Department of Chemistry, University of Utah, 315 South 1400 East, Salt Lake City, Utah 84112, United States.
Biochemistry. 2021 Nov 16;60(45):3347-3361. doi: 10.1021/acs.biochem.1c00469. Epub 2021 Nov 3.
Ribosomally synthesized post-translationally modified peptides (RiPPs) are ubiquitous and represent a structurally diverse class of natural products. The ribosomally encoded precursor polypeptides are often extensively modified post-translationally by enzymes that are encoded by coclustered genes. Radical -adenosyl-l-methionine (SAM) enzymes catalyze numerous chemically challenging transformations. In RiPP biosynthetic pathways, these transformations include the formation of C-H, C-C, C-S, and C-O linkages. In this paper, we show that the gene encodes a radical SAM protein, SbtM, which catalyzes the cyclization of a Cys/SeCys residue in a minimal peptide substrate. Biochemical studies of this transformation support a mechanism involving H-atom abstraction at the C-3 of the substrate Cys to initiate the chemistry. Several possible cyclization products were considered. The collective biochemical, spectroscopic, mass spectral, and computational observations point to a thiooxazole as the product of the SbtM-catalyzed modification. To our knowledge, this is the first example of a radical SAM enzyme that catalyzes a transformation involving a SeCys-containing peptide and represents a new paradigm for formation of oxazole-containing RiPP natural products.

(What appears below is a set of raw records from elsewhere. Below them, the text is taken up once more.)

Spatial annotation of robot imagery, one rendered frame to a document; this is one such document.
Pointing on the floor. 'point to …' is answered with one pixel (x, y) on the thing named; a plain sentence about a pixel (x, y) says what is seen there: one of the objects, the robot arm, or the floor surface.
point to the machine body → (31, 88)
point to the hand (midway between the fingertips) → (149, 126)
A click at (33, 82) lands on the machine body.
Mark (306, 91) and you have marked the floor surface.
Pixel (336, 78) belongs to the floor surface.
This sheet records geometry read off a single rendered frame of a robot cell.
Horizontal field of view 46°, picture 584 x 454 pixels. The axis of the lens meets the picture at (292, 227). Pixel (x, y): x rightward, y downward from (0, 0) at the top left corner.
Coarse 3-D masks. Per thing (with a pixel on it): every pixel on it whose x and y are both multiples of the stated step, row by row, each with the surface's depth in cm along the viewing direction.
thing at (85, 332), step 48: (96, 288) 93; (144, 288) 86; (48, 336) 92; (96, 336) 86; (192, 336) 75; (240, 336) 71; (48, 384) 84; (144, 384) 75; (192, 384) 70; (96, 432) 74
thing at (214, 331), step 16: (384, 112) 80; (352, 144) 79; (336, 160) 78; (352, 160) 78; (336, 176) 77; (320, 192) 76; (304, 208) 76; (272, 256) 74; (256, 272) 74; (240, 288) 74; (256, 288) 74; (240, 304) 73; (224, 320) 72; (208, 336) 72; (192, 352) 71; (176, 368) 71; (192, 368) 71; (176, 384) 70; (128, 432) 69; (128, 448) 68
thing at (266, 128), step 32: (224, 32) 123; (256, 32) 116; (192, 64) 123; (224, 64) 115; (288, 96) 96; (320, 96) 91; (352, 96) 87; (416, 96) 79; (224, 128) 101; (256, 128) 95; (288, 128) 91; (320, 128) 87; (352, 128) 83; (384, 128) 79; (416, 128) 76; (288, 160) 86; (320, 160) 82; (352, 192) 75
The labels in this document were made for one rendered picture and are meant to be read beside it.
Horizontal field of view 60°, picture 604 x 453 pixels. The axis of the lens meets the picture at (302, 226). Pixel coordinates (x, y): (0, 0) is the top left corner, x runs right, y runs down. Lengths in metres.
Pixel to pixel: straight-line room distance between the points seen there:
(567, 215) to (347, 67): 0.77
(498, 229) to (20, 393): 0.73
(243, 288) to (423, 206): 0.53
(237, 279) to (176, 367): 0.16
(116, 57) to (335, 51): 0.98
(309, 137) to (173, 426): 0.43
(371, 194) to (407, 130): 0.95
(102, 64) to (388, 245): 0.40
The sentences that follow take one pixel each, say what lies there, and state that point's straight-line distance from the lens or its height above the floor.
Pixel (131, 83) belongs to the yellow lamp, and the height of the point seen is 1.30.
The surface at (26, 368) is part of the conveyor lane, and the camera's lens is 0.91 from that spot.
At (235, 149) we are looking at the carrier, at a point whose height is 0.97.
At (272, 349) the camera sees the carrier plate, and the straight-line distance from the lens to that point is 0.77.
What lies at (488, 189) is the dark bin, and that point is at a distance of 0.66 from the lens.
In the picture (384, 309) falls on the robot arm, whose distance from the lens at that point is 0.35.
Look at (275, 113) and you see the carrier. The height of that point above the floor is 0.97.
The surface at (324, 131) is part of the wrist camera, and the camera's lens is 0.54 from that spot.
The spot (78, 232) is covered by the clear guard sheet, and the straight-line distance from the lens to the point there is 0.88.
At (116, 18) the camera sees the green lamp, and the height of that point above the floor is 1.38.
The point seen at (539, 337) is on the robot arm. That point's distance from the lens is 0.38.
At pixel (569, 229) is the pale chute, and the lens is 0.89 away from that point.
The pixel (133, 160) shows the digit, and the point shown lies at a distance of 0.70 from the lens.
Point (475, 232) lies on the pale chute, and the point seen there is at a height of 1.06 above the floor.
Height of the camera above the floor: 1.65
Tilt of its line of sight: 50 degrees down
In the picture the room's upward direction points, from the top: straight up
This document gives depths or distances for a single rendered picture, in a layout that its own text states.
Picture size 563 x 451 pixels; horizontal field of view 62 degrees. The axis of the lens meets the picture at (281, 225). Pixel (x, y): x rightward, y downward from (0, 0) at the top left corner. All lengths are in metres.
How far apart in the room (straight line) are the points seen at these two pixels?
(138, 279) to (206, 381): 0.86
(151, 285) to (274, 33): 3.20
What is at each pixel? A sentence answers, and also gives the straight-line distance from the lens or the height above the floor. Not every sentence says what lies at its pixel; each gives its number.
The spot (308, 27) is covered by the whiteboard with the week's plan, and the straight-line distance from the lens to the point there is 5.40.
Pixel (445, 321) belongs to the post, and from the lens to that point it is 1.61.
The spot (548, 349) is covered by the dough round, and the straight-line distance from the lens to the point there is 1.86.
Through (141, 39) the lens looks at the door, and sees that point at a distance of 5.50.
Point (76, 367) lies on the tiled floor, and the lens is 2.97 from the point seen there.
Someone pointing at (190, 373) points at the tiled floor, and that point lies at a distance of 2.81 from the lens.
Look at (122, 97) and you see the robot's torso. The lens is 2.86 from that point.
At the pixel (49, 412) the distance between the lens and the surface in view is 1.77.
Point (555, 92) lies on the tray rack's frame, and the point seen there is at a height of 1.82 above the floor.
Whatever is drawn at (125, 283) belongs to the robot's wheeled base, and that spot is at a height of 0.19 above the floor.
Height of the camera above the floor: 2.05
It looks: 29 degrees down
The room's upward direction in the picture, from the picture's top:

核糖体合成的翻译后修饰肽(RiPPs)无处不在,代表了一类结构多样的天然产物。核糖体编码的前体多肽通常通过由共聚类基因编码的酶进行广泛的翻译后修饰。自由基 -腺苷甲硫氨酸(SAM)酶催化许多具有挑战性的化学反应。在 RiPP 生物合成途径中,这些转化包括 C-H、C-C、C-S 和 C-O 键的形成。在本文中,我们表明 基因编码一种自由基 SAM 蛋白,SbtM,它催化最小肽底物中 Cys/SeCys 残基的环化。对这种转化的生化研究支持一种涉及在底物 Cys 的 C-3 上进行 H 原子提取以引发化学变化的机制。考虑了几种可能的环化产物。综合的生化、光谱、质谱和计算观察结果表明硫代恶唑啉是 SbtM 催化修饰的产物。据我们所知,这是第一个催化涉及含 SeCys 肽的转化的自由基 SAM 酶的例子,代表了形成含恶唑啉的 RiPP 天然产物的新范例。